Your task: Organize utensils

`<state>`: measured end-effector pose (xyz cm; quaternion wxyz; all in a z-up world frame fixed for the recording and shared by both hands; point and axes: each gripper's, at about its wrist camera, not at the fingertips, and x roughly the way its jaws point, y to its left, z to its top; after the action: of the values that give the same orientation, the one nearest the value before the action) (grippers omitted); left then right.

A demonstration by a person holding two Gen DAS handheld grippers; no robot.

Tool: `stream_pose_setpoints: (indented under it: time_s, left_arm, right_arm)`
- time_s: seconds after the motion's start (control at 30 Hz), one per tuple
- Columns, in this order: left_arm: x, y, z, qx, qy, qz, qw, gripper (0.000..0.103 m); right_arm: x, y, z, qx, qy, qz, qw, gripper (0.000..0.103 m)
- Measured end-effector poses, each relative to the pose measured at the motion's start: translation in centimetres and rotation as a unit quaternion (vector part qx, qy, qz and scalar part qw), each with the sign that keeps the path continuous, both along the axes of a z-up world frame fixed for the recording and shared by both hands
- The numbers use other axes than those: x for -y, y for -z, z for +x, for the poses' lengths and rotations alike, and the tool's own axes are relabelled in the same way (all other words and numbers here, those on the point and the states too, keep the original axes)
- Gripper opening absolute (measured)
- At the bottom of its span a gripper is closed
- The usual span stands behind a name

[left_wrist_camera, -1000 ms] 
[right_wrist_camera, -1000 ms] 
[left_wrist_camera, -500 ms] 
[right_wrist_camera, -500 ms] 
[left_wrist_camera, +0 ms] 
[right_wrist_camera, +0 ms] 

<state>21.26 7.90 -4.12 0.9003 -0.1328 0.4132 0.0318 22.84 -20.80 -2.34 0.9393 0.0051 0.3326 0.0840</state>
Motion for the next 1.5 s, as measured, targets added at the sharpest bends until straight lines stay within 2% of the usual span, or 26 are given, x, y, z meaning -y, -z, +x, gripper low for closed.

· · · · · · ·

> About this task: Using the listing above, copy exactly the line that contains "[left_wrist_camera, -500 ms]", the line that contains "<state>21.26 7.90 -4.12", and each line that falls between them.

> Exercise output:
[left_wrist_camera, -500 ms] 
[right_wrist_camera, -500 ms] 
[left_wrist_camera, +0 ms] 
[right_wrist_camera, +0 ms] 

<state>21.26 7.90 -4.12 0.9003 -0.1328 0.4132 0.0318 22.84 -20.80 -2.34 0.9393 0.0051 0.3326 0.0840</state>

The exercise requires no additional answer.